BRIDGEPORT, Conn., May 18 (UPI) -- It may be weeks before commuter rail service in Connecticut returns to normal following the derailment of two trains Friday, Bridgeport Mayor Bill Finch said.
The evening rush-hour derailment between Bridgeport and South Norwalk caused about 70 injuries and tore up the tracks, which Finch said would need extensive repairs that would greatly complicate transportation into the New York area.
"We're in a pretty precarious situation here," Finch said.
CNN said the impact of the crash was compounded by major construction on the only other commuter rail line serving Connecticut and New York.
Many of the injured were treated and released, but about five people were admitted to hospitals with serious injuries, the Hartford (Conn.) Courant said Saturday.
The National Transportation Safety Board dispatched a team of investigators to Connecticut Saturday to look into the cause of the derailment, which Gov. Dannel Malloy said appeared to be an accident rather than an act of sabotage.
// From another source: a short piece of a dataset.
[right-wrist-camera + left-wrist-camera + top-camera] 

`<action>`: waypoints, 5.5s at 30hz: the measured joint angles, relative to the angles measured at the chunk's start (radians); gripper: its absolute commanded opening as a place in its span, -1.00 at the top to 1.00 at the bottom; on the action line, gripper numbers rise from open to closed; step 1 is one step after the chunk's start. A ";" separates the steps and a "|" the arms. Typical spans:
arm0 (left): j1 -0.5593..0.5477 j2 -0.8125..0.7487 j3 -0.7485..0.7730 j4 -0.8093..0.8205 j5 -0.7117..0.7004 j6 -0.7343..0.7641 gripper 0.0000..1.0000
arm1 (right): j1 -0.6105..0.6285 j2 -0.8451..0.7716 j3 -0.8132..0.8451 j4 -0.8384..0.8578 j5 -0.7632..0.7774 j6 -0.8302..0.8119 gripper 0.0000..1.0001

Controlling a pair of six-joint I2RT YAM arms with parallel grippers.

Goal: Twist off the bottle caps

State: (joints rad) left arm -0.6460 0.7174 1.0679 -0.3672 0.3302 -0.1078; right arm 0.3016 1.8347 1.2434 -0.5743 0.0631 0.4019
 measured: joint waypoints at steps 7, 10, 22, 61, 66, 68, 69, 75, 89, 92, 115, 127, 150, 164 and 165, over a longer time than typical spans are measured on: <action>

The two trains derailed after slamming together side-by-side. Witnesses told the Courant they felt a sharp bump and saw a cloud of smoke and dust as the trains jumped the tracks. While being evacuated, they saw a number of injured passengers being helped from other cars that had been heavily damaged.
Amtrak said Saturday service will remain suspended at least through Sunday between New York and New Haven, and there is no estimate on when it will be restored.